Se debe interpretar cada embarazo como un nuevo acontecimiento un nuevo ser...

Reproducción Humana

La procreación humana

La reproducción humana es un proceso complicado que requiere la interacción precisa de numerosos sistemas del organismo y cuya eficacia es muy baja comparada con la reproducción de otras especies de mamíferos. Esta comparación surge teniendo en cuenta que cada diez parejas normales, con relaciones sexuales en el momento adecuado, sólo el 20 ó 30% de ellas tendrán un recién nacido vivo. Las técnicas actuales de reproducción asistida logran igualar e incluso superar este porcentaje.

La formación de un embrión requiere la unión de las gametas femenina y masculina, esto es, el ovocito y el espermatozoide. Este evento es conocido como fecundación.

Para llegar a esta unión debemos contar con un intrincado sistema de generación tanto de espermatozoides (espermatogénesis) que se lleva a cabo en los testículos, como de ovocitos (ovogénesis) que tiene lugar en los ovarios. En la espermatogénesis se producen millones de espermatozoides diarios; mientras que la ovogénesis, sólo produce un óvulo cada 28 días.

Por otro lado es necesario que las células reproductivas humanas tengan una buena calidad, y esto está determinado en forma principal por la carga o información genética que posea cada individuo. Muchas veces las fallas reproductivas tienen su origen a nivel genético por lo que a pesar de producirse gametas éstas no son aptas para generar embriones viables.

Los tratamientos pueden ser quirúrgicos, medicamentosos y/o de reproducción asistida

Genitales masculinos

En el hombre, el aparato reproductor involucra a los testículos, el escroto, el epidídimo, el conducto deferente, el cordón espermático, las vesículas seminales, el conducto eyaculador, la próstata y el pene.

Genitales femeninos

Constituidos por los ovarios, las trompas uterinas o de Falopio, el útero, la vagina y la vulva.

Mecanismo de unión de las gametas

La unión del espermatozoide con el ovocito determina la formación de un huevo o cigoto que luego se convertirá en el embrión.

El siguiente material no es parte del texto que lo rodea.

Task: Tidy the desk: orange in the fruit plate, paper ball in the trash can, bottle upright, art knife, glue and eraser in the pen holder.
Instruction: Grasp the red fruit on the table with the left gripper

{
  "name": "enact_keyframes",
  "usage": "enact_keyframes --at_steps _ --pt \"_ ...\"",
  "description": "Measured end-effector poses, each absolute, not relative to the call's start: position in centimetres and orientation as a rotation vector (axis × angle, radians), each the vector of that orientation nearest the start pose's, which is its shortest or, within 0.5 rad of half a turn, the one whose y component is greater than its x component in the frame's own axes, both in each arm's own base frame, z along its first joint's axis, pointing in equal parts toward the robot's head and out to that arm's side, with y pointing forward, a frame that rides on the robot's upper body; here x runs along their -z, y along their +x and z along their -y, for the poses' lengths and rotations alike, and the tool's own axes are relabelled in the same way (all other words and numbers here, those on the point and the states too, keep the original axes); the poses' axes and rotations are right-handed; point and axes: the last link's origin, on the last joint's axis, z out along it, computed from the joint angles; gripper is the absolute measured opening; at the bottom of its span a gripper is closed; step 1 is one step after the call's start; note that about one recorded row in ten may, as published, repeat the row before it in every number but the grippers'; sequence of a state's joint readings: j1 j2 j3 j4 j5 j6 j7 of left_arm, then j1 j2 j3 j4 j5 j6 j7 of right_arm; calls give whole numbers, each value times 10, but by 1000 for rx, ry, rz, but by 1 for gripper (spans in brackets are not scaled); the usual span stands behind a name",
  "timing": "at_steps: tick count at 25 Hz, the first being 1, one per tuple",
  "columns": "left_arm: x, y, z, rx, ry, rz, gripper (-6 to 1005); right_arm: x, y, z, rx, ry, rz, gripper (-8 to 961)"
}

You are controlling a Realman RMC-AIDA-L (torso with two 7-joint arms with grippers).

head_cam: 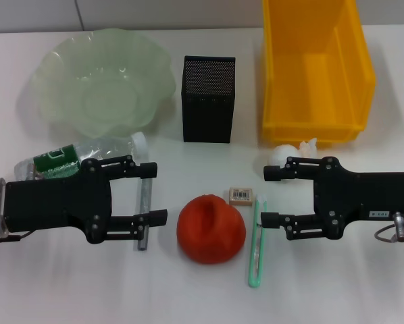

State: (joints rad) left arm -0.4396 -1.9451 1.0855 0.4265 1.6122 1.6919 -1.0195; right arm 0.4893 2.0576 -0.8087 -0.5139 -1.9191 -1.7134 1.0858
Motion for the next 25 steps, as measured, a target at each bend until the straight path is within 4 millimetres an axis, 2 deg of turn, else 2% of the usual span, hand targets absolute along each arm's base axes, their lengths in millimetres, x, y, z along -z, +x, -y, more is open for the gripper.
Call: enact_keyframes --at_steps 15,25 --pt "4 -278 -277 892 -2880 302 784 22 261 -286 -857 -2907 -322 775" --pt "19 -270 -285 810 -2942 275 785 20 266 -286 -835 -2897 -336 775"
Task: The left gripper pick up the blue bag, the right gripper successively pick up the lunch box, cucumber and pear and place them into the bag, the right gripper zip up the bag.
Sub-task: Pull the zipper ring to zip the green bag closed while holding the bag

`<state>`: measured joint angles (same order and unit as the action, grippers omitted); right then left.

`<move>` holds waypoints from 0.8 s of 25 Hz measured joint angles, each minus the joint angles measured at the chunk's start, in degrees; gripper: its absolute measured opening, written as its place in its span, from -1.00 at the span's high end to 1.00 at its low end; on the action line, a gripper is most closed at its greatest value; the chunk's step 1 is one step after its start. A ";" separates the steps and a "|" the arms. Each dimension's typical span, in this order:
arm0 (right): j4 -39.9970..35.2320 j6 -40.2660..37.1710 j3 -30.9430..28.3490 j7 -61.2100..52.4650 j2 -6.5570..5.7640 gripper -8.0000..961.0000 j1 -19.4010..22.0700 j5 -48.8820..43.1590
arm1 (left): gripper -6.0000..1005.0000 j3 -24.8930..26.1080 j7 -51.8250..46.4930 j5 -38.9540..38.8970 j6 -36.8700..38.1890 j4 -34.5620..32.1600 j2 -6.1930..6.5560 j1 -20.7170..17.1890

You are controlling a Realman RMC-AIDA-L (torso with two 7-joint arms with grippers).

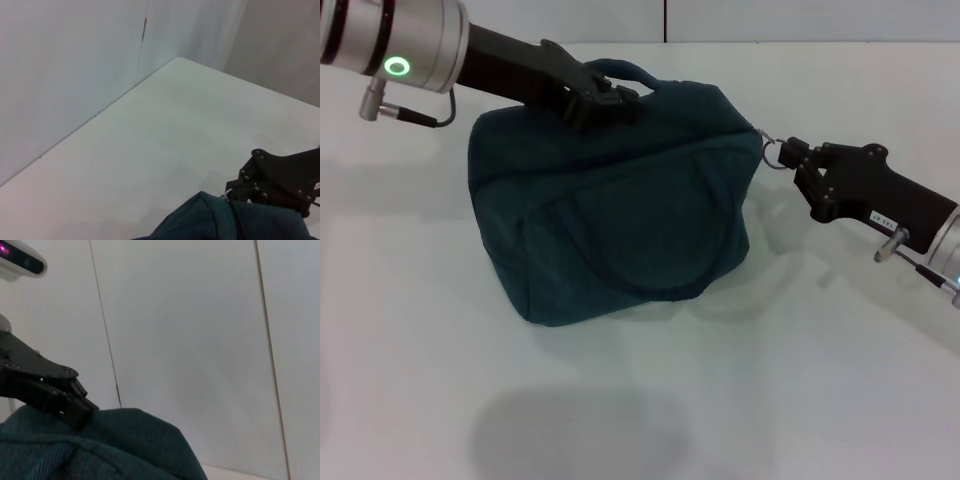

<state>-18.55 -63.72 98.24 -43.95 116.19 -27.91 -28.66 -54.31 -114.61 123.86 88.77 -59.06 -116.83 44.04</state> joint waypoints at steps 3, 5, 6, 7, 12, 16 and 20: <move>0.00 0.62 1.34 -0.21 -0.01 0.79 -0.10 0.01 | 0.90 0.00 0.03 0.01 0.00 0.00 0.02 -0.23; 0.03 0.75 2.13 -0.25 -0.01 0.79 -0.09 0.06 | 0.90 0.00 0.05 0.01 0.00 0.00 0.03 -0.39; 0.06 0.73 2.35 -0.27 0.00 0.79 0.05 0.10 | 0.90 0.00 0.05 0.01 0.00 0.00 0.03 -0.46; 0.07 0.62 2.45 -0.27 0.00 0.78 0.17 0.14 | 0.90 0.00 0.06 0.01 0.02 -0.01 0.02 -0.64; -0.04 -0.24 2.05 -0.40 0.01 0.78 1.07 0.71 | 0.89 -0.07 0.08 -0.71 0.27 0.00 -0.08 -1.16; 0.11 -0.38 1.97 -0.50 0.00 0.77 1.85 1.33 | 0.89 0.05 0.06 -2.86 1.24 -0.43 -0.25 -2.00; 0.20 -1.29 2.06 -0.42 0.00 0.76 3.14 1.35 | 0.88 0.16 0.39 -7.29 1.28 -2.15 -0.05 -4.10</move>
<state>-18.35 -65.01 100.30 -44.38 116.18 -24.77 -27.31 -54.15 -114.22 116.57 90.05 -61.21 -116.87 39.94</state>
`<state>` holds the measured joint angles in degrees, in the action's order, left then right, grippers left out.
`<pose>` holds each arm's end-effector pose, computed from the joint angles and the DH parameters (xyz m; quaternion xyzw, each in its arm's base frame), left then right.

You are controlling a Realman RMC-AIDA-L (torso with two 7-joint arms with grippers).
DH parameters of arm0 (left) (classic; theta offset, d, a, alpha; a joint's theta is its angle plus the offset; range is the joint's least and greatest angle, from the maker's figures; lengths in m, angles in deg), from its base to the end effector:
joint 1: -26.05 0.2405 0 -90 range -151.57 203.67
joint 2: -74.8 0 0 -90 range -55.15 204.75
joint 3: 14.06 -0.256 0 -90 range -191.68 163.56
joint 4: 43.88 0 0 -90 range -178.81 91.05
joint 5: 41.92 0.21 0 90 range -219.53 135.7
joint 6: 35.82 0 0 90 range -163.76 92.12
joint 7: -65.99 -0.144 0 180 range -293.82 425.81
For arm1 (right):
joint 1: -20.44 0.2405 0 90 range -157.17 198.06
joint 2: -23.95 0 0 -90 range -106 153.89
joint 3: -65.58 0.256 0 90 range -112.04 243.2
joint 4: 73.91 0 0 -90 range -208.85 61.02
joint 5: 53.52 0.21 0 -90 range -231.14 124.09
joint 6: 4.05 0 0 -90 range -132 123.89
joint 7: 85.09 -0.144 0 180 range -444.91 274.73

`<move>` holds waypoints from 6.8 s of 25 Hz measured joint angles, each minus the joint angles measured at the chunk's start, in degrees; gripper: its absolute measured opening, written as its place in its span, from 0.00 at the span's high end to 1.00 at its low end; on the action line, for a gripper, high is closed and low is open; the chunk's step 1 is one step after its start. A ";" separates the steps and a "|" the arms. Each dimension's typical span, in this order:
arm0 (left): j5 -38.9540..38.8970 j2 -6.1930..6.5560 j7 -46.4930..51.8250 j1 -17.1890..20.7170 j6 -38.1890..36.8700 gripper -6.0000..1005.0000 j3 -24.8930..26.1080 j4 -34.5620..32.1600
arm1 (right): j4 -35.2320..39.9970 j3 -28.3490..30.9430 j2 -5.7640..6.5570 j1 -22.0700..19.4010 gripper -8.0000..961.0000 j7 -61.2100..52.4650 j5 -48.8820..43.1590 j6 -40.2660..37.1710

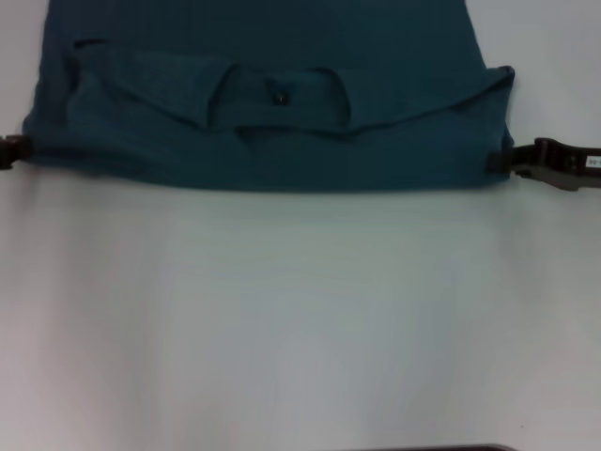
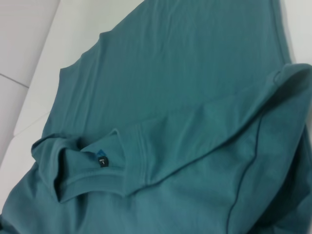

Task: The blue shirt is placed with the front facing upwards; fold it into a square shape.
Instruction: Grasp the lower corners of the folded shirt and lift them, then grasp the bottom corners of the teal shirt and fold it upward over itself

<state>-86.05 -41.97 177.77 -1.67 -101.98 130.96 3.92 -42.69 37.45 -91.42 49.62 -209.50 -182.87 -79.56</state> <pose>-0.3523 0.3575 0.0645 -0.8179 -0.4652 -0.0653 0.3321 0.3439 0.3290 0.0165 -0.7184 0.6441 0.2020 0.1681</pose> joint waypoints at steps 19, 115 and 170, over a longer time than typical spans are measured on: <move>-2.18 0.59 -8.96 7.83 -28.87 0.99 14.29 3.06 | 2.02 3.04 1.05 -10.79 0.87 10.02 1.12 -16.20; 0.91 4.37 -15.52 14.79 -39.18 0.99 17.20 -4.56 | 2.18 12.00 1.50 -20.86 0.81 17.18 -0.64 -31.81; -1.63 4.90 -0.94 -14.63 3.24 0.99 12.63 -11.49 | -2.50 7.22 2.39 12.57 0.78 5.22 -0.11 11.23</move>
<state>-87.68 -37.06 176.83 -16.31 -98.74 143.59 -7.58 -45.19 44.67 -89.03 62.19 -204.28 -182.98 -68.33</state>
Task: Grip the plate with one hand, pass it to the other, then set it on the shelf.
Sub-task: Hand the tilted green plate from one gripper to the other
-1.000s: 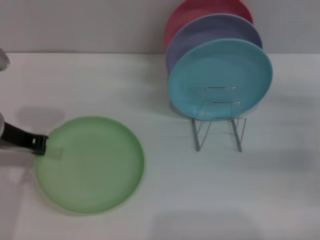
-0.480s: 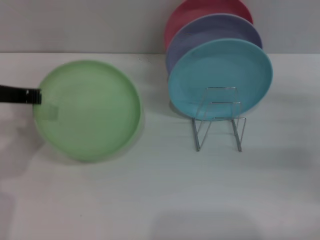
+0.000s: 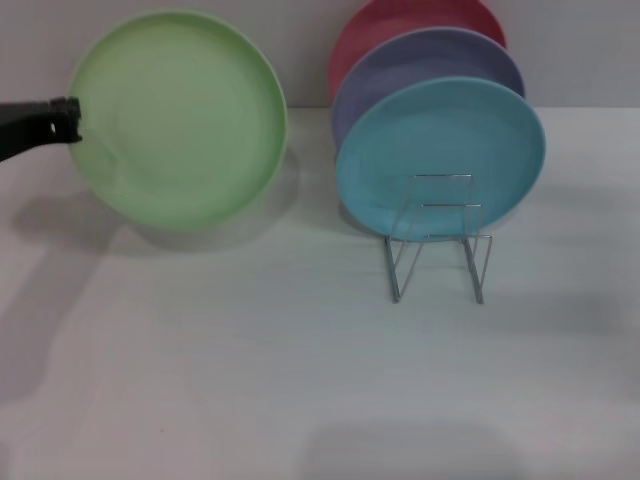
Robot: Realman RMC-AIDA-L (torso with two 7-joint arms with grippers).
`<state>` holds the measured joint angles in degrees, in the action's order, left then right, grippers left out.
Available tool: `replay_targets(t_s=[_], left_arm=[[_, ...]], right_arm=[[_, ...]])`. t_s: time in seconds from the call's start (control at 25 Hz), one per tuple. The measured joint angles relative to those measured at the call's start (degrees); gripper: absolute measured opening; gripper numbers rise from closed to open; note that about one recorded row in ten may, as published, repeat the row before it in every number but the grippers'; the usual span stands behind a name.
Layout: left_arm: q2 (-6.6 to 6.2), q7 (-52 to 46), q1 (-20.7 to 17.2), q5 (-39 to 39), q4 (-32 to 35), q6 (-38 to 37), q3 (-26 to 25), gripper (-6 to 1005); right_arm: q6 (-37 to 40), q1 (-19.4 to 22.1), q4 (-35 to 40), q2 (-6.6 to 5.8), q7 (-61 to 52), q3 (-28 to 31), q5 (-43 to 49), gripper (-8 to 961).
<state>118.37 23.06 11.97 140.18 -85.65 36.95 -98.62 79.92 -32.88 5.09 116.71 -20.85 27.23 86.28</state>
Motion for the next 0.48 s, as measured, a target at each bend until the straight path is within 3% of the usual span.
replay_targets(t_s=[0.36, 0.4, 0.48], left_arm=[[-0.23, 4.7, -6.7, -1.2, 6.0, -37.0, 16.7, 30], [-0.3, 4.7, -7.0, -1.1, 9.8, -46.7, 20.8, 30], [-0.31, 4.7, -7.1, -1.1, 11.5, -51.2, 22.6, 30]], right_arm=[[-0.1, -0.3, 0.0, 0.0, 0.1, 0.0, 0.2, 565], [-0.1, -0.3, 0.0, 0.0, 0.1, 0.0, 0.2, 565], [-0.1, -0.3, 0.0, 0.01, 0.1, 0.0, 0.2, 565]])
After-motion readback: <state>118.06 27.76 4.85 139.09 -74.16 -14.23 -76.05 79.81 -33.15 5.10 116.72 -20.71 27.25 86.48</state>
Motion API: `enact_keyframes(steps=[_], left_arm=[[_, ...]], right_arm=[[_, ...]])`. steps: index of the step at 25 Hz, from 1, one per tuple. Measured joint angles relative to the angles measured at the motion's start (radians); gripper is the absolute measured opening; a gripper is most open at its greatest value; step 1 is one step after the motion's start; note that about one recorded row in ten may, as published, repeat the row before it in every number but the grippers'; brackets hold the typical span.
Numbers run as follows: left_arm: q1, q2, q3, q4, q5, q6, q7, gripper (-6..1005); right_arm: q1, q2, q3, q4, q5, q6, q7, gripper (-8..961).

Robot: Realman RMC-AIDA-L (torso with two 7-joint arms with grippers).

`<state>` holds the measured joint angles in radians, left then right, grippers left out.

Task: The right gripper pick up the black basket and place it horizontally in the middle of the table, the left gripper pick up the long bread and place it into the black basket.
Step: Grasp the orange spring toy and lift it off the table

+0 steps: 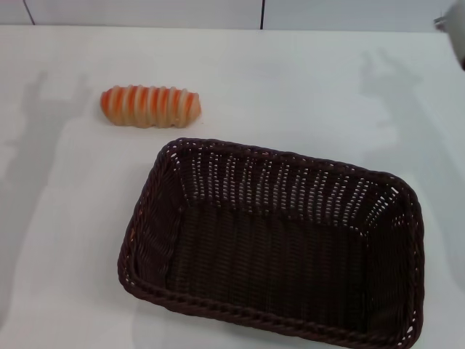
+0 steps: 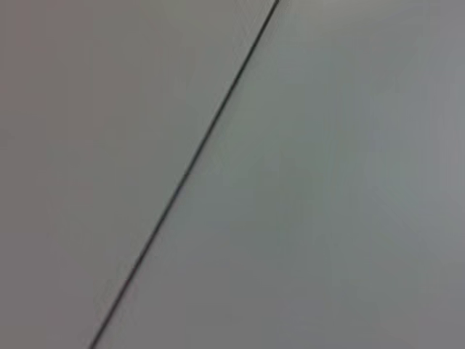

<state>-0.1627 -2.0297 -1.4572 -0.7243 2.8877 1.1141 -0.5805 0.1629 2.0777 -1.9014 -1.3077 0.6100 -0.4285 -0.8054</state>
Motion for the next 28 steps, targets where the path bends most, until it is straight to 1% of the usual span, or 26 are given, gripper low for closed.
enact_keyframes(steps=[1, 2, 3, 4, 5, 6, 8, 9, 12, 13, 14, 15, 17, 18, 20, 22, 23, 24, 25, 26, 28], left_arm=[[0.004, 0.014, 0.024, -0.038, 0.0, -0.05, -0.023, 857], [0.008, 0.021, 0.033, -0.06, 0.001, -0.079, -0.04, 857], [0.018, 0.034, 0.048, -0.101, 0.001, -0.126, -0.065, 857], [0.018, 0.034, 0.048, -0.101, 0.001, -0.126, -0.065, 857], [0.028, 0.048, 0.063, -0.144, 0.001, -0.177, -0.088, 857], [0.04, 0.068, 0.084, -0.195, 0.001, -0.242, -0.115, 857], [0.053, 0.092, 0.107, -0.252, 0.001, -0.3, -0.142, 857], [0.056, 0.098, 0.113, -0.267, 0.001, -0.315, -0.148, 857], [0.056, 0.098, 0.113, -0.267, 0.001, -0.315, -0.148, 857], [0.067, 0.121, 0.135, -0.321, 0.001, -0.373, -0.167, 856], [0.083, 0.148, 0.161, -0.4, 0.001, -0.464, -0.177, 856], [0.086, 0.151, 0.163, -0.415, 0.001, -0.481, -0.177, 856], [0.103, 0.158, 0.165, -0.479, 0.001, -0.56, -0.174, 856], [0.106, 0.16, 0.166, -0.492, 0.0, -0.576, -0.172, 856], [0.119, 0.17, 0.167, -0.553, 0.0, -0.651, -0.154, 856], [0.125, 0.181, 0.17, -0.63, 0.0, -0.761, -0.106, 856], [0.126, 0.186, 0.169, -0.709, 0.0, -0.902, -0.019, 856], [0.126, 0.186, 0.169, -0.709, 0.0, -0.902, -0.019, 856], [0.126, 0.184, 0.163, -0.752, 0.0, -0.997, 0.045, 856], [0.124, 0.181, 0.158, -0.778, 0.0, -1.058, 0.09, 856], [0.114, 0.161, 0.135, -0.85, 0.0, -1.213, 0.225, 856]], right_arm=[[-0.003, 0.0, -0.013, 0.038, 0.0, -0.094, 0.048, 290], [-0.005, 0.001, -0.021, 0.076, 0.0, -0.181, 0.098, 294], [-0.011, 0.002, -0.03, 0.146, 0.001, -0.328, 0.199, 298], [-0.011, 0.002, -0.03, 0.146, 0.001, -0.328, 0.199, 303], [-0.013, 0.003, -0.033, 0.176, 0.001, -0.382, 0.241, 307], [-0.015, 0.003, -0.037, 0.21, 0.0, -0.445, 0.291, 311], [-0.02, 0.004, -0.043, 0.258, 0.001, -0.529, 0.351, 320], [-0.024, 0.005, -0.045, 0.276, 0.002, -0.56, 0.371, 324], [-0.036, 0.007, -0.045, 0.312, 0.005, -0.618, 0.404, 338], [-0.039, 0.007, -0.045, 0.319, 0.007, -0.625, 0.415, 342], [-0.044, 0.007, -0.045, 0.326, 0.01, -0.633, 0.433, 346], [-0.05, 0.006, -0.043, 0.332, 0.013, -0.637, 0.454, 351], [-0.059, 0.004, -0.039, 0.354, 0.013, -0.645, 0.501, 359], [-0.066, 0.002, -0.041, 0.384, 0.011, -0.673, 0.525, 364], [-0.067, 0.003, -0.045, 0.402, 0.009, -0.693, 0.531, 373], [-0.062, 0.005, -0.054, 0.453, 0.009, -0.745, 0.541, 381], [-0.058, 0.006, -0.057, 0.472, 0.011, -0.758, 0.548, 386], [-0.052, 0.006, -0.057, 0.487, 0.012, -0.762, 0.559, 390], [-0.045, 0.005, -0.057, 0.502, 0.013, -0.765, 0.576, 442], [-0.038, 0.004, -0.056, 0.514, 0.013, -0.766, 0.593, 493], [-0.025, 0.003, -0.047, 0.542, 0.013, -0.767, 0.626, 596]])
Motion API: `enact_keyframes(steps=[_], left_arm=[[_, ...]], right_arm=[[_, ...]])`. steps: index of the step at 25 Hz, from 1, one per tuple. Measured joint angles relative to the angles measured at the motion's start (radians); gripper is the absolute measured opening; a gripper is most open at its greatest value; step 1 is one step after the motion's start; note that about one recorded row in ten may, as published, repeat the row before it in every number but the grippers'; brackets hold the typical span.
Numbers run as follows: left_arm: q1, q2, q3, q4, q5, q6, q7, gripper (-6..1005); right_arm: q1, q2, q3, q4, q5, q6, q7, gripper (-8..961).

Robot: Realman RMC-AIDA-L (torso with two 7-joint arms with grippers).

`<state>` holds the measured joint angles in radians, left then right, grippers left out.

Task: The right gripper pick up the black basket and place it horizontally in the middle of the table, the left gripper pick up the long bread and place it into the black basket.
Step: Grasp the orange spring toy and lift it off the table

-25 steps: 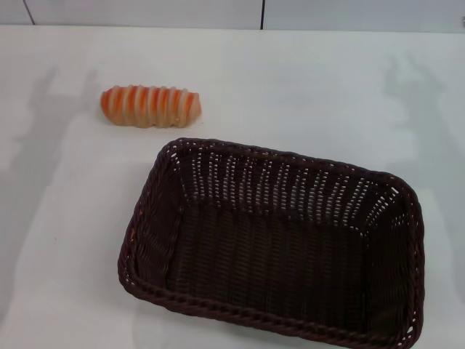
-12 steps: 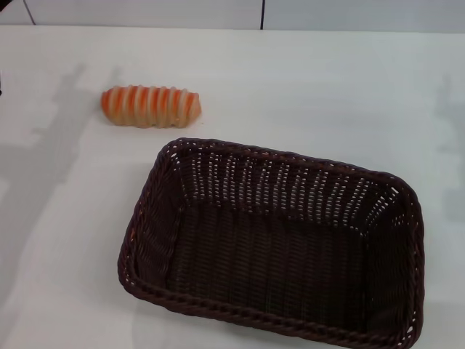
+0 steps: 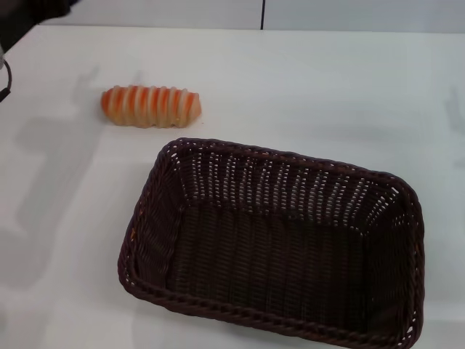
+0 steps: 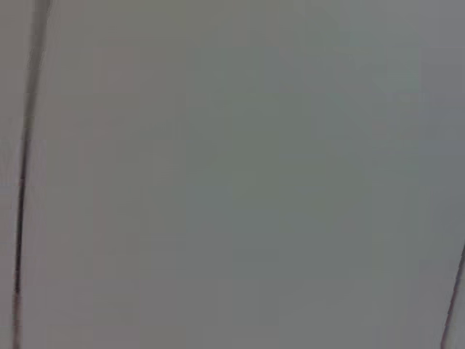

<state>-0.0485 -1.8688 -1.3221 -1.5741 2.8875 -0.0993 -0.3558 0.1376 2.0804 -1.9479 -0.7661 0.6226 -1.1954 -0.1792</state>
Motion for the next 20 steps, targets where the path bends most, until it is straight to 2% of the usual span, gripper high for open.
enact_keyframes(steps=[2, 3, 4, 5, 6, 7, 8, 11, 15, 20], left_arm=[[-0.012, -0.042, -0.043, -0.063, -0.002, -0.151, 0.182, 856], [-0.014, -0.055, -0.056, -0.081, -0.002, -0.191, 0.231, 856], [-0.021, -0.084, -0.085, -0.111, -0.004, -0.262, 0.344, 856], [-0.021, -0.084, -0.085, -0.111, -0.004, -0.262, 0.344, 856], [-0.039, -0.132, -0.123, -0.162, -0.007, -0.384, 0.523, 856], [-0.047, -0.143, -0.135, -0.173, -0.007, -0.411, 0.553, 856], [-0.077, -0.172, -0.172, -0.201, -0.013, -0.511, 0.641, 856], [-0.119, -0.186, -0.21, -0.213, -0.045, -0.622, 0.72, 856], [-0.166, -0.183, -0.236, -0.231, -0.133, -0.732, 0.867, 855], [-0.231, -0.186, -0.318, -0.222, -0.273, -0.903, 1.105, 855]], right_arm=[[0.002, 0.0, 0.004, 0.005, 0.0, 0.0, 0.004, 681], [0.003, -0.001, 0.007, 0.007, 0.0, 0.001, 0.005, 723], [0.003, -0.001, 0.009, 0.008, 0.0, 0.002, 0.005, 765], [0.003, -0.002, 0.01, 0.008, 0.0, 0.004, 0.005, 765], [0.001, -0.002, 0.012, 0.008, 0.0, 0.007, 0.005, 765], [-0.001, -0.002, 0.013, 0.008, 0.0, 0.009, 0.005, 765], [-0.003, -0.002, 0.013, 0.008, 0.0, 0.01, 0.005, 765], [-0.01, -0.002, 0.015, 0.006, 0.0, 0.012, 0.005, 765], [-0.027, -0.001, 0.014, 0.002, 0.0, 0.013, 0.006, 765], [-0.041, 0.0, 0.014, -0.007, 0.0, 0.013, 0.006, 765]])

En cada eyaculación se liberan gran cantidad de espermatozoides (de 40 a 250 millones), que además deben tener una morfología y movilidad satisfactoria, ya que deficiencias en éstos parámetros pueden afectar su capacidad fertilizante.

Una vez depositados en la cavidad vaginal, los espermatozoides se encuentran con el moco cervical rico en sustancias que le darán mayor movilidad y capacidad para ascender por el tracto genital femenino hacia las trompas, a la vez que completan su capacidad fertilizante, principalmente en el cuello uterino.

El espermatozoide debe atravesar y penetrar al ovocito que ha sido captado por la trompa esto lo lleva a cabo mediante enérgicos movimientos sumados a la acción de sustancias contenidas en su cabeza, denominadas enzimas. Al llevarse a cabo la fecundación, el ovocito forma un anillo de separación que impide el acceso a otros espermatozoides.

Normalmente en un ovocito sólo penetra un único espermatozoide, fusionándose los núcleos masculino y femenino y comenzando entonces el desarrollo del nuevo ser.

Nacimientos múltiples

La frecuencia de embarazo gemelar en la población general es de aproximadamente el 1%. Pueden ser dicigóticos o fraternos resultantes de la fecundación de dos ovocitos por dos espermatozoides en el mismo ciclo ovulatorio; éstos poseen una carga genética diferente y pueden o no ser del mismo sexo. En otra modalidad se originan gemelos monocigóticos o idénticos que resultan de un único ovocito fecundado por un solo espermatozoide, que luego se divide en los primeros estadios del desarrollo embrionario y origina dos embriones. Es decir que ambos miembros derivan de un solo ovocito fecundado, por lo tanto tendrán idéntica carga genética e igual sexo.